You are incredable just the way you are. You don't need to do anything more. The fact that you are even able to work is amazing to someone like me......You are amazing.
 
She told me I tend to be hard on myself, which surprised me. I didn't think I was making it that obvious. Which of course leaves the question, how do I NOT be hard on myself? I think I've always been my worst critic =P
 
It's good that she's in your camp! Wow. I've never had the guts to tell employers what my life was really like--I've always covered up. Hopefully something comes up soon to help.
 
We ALL are, our worst enemy, and it takes a ton of work to stop being so critical of ourselves. You have to want to change, and then practice it everyday. Self affirmations, positive self talk, and truly trying to find the good things about yourself, and accepting them wholeheartedly.....

You have to stop saying to ourselves that we are stupid, dumb, ignorant, or whatever it is that you say when things don't go right. We have to start facing ourselves in the mirror and saying OUT LOUD that we are beautiful, we are worthy, we are good......

The negative has to stop, in order for the positive to come through......we are NOT defined by our abuse/trauma, we are people that have been hurt......This isn't reason for us to put ourselves down......
 
She already knew about the shooting and about my dad and brother. But yesterday was the first time I admitted to her about the molestation and my fear he's gonna try to contact me again since the Columbine anniversary is coming up. (It'll be ten years since THAT -- the molestation -- started too.)

So yeah, I have about a million things going through my head right now. It's kinda hard to explain to someone what it feels like.

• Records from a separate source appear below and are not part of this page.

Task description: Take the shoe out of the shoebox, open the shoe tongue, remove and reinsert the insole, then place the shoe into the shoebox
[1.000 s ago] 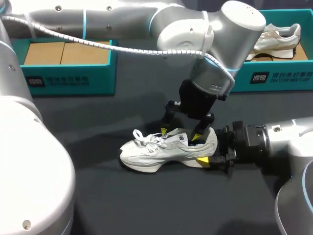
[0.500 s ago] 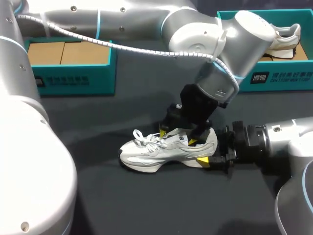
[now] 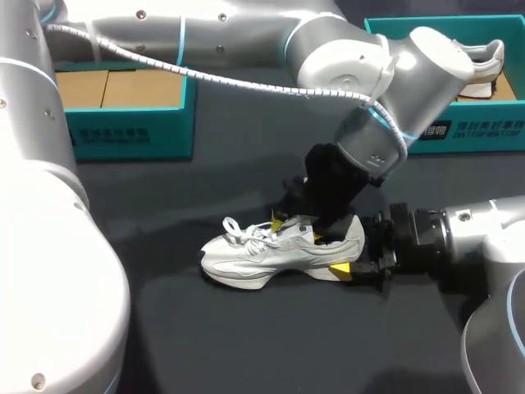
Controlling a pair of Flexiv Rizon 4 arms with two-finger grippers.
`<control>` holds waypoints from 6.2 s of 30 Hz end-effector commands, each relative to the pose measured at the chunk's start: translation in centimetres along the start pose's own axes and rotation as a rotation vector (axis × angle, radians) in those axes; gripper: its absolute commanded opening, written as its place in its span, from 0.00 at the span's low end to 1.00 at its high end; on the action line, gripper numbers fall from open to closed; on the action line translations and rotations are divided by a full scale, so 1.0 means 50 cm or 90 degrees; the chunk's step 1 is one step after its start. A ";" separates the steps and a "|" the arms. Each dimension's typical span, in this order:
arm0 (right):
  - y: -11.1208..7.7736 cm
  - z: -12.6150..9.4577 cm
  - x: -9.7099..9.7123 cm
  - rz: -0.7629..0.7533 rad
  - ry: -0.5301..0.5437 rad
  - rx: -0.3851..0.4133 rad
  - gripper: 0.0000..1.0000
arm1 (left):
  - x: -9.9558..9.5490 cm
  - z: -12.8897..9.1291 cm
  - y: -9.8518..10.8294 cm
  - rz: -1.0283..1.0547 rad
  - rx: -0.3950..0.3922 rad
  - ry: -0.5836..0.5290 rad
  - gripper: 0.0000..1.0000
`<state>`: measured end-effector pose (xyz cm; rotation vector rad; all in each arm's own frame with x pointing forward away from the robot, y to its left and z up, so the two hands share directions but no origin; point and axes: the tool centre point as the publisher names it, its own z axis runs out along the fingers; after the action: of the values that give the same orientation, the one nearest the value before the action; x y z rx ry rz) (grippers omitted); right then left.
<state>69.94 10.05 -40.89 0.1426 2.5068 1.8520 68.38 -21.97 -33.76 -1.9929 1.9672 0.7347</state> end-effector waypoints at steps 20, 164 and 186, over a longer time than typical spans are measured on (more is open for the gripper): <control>-0.001 -0.002 -0.002 0.000 0.000 0.002 0.00 | -0.026 -0.024 0.004 0.013 0.002 0.016 0.00; -0.001 -0.002 -0.002 0.000 0.000 0.002 0.00 | -0.133 -0.156 0.029 1.001 0.311 0.323 0.00; -0.001 -0.002 -0.002 0.000 0.000 0.002 0.00 | -0.028 -0.141 0.004 1.016 0.309 0.320 0.00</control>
<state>70.00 9.99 -40.88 0.1420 2.5076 1.8515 68.95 -22.65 -25.82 0.0077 3.3247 -0.1913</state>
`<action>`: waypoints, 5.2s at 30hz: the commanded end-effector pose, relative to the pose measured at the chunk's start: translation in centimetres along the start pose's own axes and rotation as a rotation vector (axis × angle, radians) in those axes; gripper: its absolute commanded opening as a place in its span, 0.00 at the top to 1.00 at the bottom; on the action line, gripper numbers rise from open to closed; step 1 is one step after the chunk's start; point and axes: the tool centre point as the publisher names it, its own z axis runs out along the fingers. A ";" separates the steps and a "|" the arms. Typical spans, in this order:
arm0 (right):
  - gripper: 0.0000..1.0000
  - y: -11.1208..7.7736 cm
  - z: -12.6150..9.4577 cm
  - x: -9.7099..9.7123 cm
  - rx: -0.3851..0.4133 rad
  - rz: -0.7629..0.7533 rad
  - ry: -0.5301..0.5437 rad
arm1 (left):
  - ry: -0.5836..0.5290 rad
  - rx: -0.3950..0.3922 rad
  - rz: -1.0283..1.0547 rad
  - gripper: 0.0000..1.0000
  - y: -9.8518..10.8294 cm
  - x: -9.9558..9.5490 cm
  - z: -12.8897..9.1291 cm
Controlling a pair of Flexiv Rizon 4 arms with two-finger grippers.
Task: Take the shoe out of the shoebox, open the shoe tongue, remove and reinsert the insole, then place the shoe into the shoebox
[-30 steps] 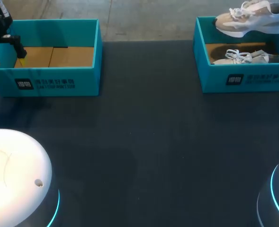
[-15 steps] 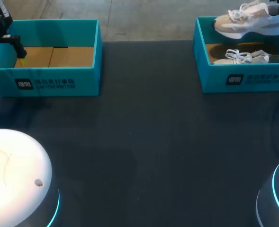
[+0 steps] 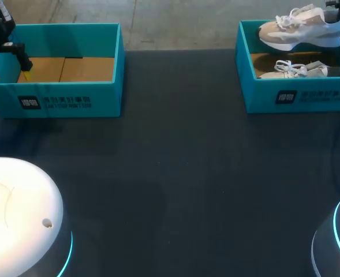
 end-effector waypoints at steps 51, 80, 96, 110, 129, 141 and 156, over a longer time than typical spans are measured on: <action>1.00 -2.6 2.9 1.8 -0.017 0.040 -0.016 | -0.002 -0.001 0.000 0.00 0.0 0.0 -0.1; 1.00 -2.2 5.7 2.3 -0.007 0.036 -0.008 | -0.002 -0.001 0.000 0.00 0.0 0.0 -0.1; 1.00 -2.2 7.4 2.6 0.015 0.036 -0.004 | -0.002 -0.001 0.000 0.00 0.0 0.0 -0.1; 1.00 -1.9 8.6 3.0 0.036 0.030 0.018 | -0.002 -0.001 0.000 0.00 0.0 0.0 -0.1; 1.00 -2.0 9.5 3.1 0.053 0.013 0.044 | -0.002 -0.001 0.000 0.00 0.0 0.0 -0.1; 1.00 -2.2 9.5 3.7 0.054 -0.006 0.062 | -0.002 -0.001 0.000 0.00 0.0 0.0 -0.1; 1.00 -2.7 8.8 4.1 0.049 0.002 0.054 | -0.002 -0.001 0.000 0.00 0.0 0.0 -0.1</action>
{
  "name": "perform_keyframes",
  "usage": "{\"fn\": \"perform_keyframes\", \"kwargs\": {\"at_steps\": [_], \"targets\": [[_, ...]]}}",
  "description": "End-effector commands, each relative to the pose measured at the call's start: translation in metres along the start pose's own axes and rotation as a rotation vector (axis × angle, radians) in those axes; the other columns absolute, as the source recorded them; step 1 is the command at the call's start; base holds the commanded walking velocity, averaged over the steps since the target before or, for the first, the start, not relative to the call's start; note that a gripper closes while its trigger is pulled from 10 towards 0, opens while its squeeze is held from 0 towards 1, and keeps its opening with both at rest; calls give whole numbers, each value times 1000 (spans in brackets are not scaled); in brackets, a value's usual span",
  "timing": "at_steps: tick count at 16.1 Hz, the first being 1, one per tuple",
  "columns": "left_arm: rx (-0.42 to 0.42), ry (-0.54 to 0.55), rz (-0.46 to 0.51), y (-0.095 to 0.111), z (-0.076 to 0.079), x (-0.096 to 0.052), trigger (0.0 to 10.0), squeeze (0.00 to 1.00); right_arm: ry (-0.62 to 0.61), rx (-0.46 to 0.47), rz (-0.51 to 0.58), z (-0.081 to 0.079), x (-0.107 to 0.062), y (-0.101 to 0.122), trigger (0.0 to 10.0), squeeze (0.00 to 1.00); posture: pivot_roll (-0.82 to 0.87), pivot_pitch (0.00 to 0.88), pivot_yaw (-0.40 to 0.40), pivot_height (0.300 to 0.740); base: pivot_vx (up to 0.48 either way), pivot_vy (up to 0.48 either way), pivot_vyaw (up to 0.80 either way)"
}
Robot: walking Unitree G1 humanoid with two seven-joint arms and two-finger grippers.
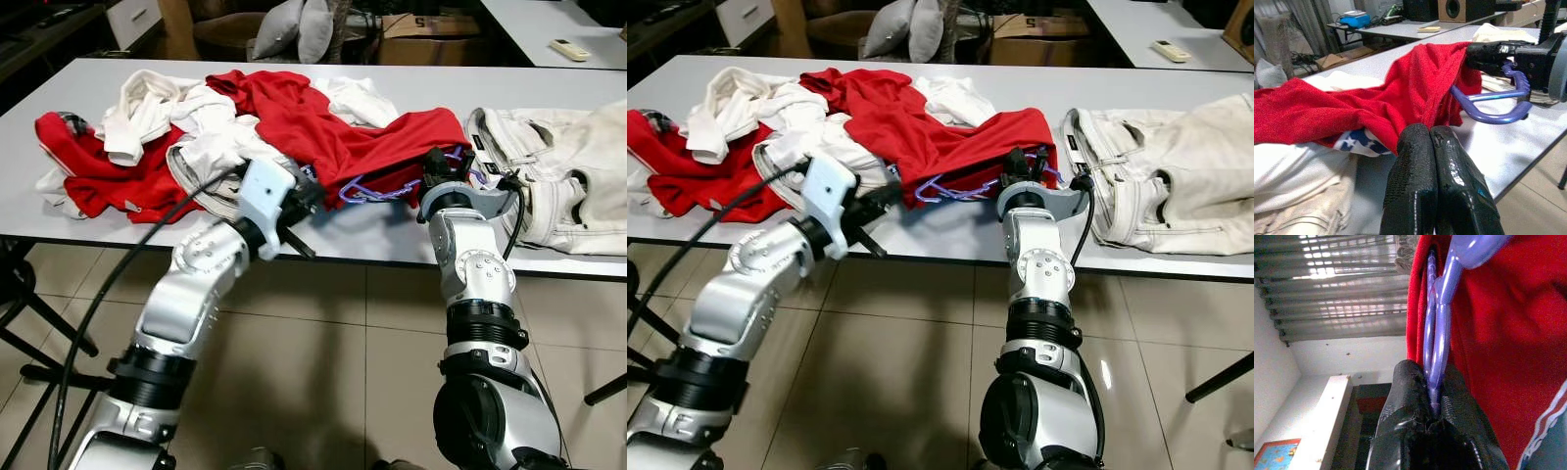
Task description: Hang hanger
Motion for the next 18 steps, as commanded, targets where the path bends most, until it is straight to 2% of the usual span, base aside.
{"fn": "perform_keyframes", "kwargs": {"at_steps": [1,4,5,6,8,11,12,13,15,18], "targets": [[22,22,13,5,-6,1,0,0,38,29,8,-13,1,-2,10000,0,43,21,45,740,0,0,0],[20,-1,47,11,-4,3,0,0,30,21,4,-10,1,-4,10000,0,41,15,47,740,0,0,0],[0,-82,94,19,7,1,0,0,21,26,10,-7,1,-2,10000,0,43,11,47,740,0,0,0],[5,-147,99,20,16,-1,0,0,12,31,16,-5,2,-1,10000,0,43,11,47,740,0,0,0],[28,-234,45,12,28,-5,0,0,-6,36,15,-3,4,0,10000,0,50,7,41,740,0,0,0],[64,-293,-14,0,37,-7,0,0,-20,32,7,0,5,-2,10000,0,53,7,37,740,0,0,0],[72,-276,-23,-3,35,-6,0,0,-14,38,6,-1,6,-3,10000,0,53,8,36,740,0,0,0],[83,-227,-33,-6,27,-4,0,0,-2,42,2,-5,6,-4,10000,0,48,13,37,740,0,0,0],[91,-220,-39,-7,24,-3,0,0,-7,44,2,-4,6,-4,10000,0,50,14,37,740,0,0,0],[105,-100,-64,-8,-1,-2,0,0,-11,58,8,-3,6,-2,10000,0,49,20,38,740,0,0,0]]}}
Point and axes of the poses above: a point about 5 cm out from each wrist's last joint towards the gripper, its own x axis pointing out of the wrist towards the gripper, its own y axis along the axis of the wrist's last joint, z = x × y, the point moved 3 cm from there along x, pointing out of the wrist towards the gripper, and after that the axes turned 13 degrees about -x, right-handed, at the moved point
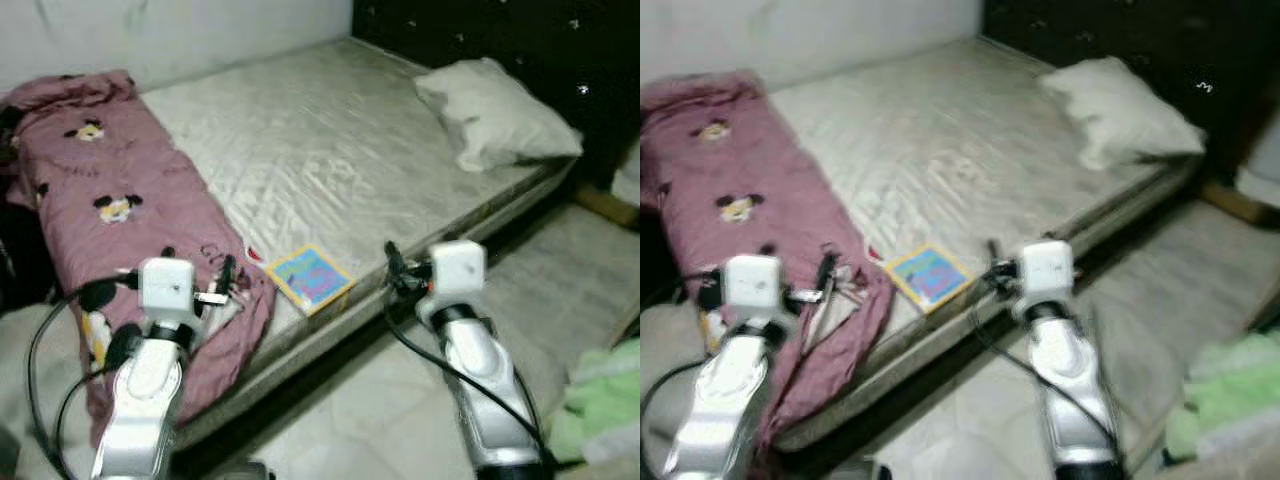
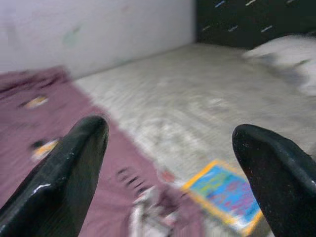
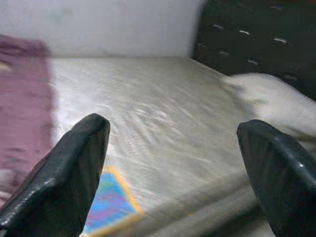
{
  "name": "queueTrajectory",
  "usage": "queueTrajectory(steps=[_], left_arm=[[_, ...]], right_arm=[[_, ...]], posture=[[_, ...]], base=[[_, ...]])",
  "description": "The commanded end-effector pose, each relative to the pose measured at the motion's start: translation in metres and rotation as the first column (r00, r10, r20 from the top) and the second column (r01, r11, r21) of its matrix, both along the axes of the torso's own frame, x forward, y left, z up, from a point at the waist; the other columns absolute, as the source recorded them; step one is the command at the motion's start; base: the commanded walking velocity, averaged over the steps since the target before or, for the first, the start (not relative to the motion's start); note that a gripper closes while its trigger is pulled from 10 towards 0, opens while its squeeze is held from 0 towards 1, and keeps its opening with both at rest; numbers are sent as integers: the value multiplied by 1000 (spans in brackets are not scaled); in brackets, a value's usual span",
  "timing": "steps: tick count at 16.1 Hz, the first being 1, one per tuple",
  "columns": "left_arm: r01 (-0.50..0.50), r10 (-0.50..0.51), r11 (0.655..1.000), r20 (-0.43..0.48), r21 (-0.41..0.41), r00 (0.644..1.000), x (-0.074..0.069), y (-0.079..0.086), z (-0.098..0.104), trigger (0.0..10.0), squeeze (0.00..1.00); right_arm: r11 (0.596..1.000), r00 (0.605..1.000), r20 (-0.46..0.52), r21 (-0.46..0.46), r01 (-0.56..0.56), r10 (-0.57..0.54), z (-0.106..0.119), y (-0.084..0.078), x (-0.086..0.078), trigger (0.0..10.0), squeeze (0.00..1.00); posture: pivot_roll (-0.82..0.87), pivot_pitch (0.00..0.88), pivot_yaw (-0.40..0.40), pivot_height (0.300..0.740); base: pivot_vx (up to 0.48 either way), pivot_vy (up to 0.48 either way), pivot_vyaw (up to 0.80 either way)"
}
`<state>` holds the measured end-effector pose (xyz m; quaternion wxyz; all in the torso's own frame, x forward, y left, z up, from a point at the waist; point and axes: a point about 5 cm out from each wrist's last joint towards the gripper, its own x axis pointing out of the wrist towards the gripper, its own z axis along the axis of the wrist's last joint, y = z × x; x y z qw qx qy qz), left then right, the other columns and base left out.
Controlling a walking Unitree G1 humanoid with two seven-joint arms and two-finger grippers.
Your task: Clean up the room
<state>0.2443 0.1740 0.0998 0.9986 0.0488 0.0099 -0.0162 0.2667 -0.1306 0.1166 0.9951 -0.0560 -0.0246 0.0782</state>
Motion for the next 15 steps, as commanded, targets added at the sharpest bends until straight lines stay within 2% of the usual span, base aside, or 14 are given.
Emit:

Oh yeah, a couple nights ago I had a dream about my molester. Apparently during that same night I kicked my b/f in the crotch in his sleep ^_^; I didn't even make the connection till the end of the day after. Didn't exactly make him feel any better though after I explained, lol.
 
self esteem is a hard one, I stuggle too. It is believing in yourself and I think for me at least having my power taken away from me so young I fell into the trap of believe and telling myself the negative stuff and it just stuck. It is hard to un-stick. Self talk is aobut the only thing i can think of to fix it.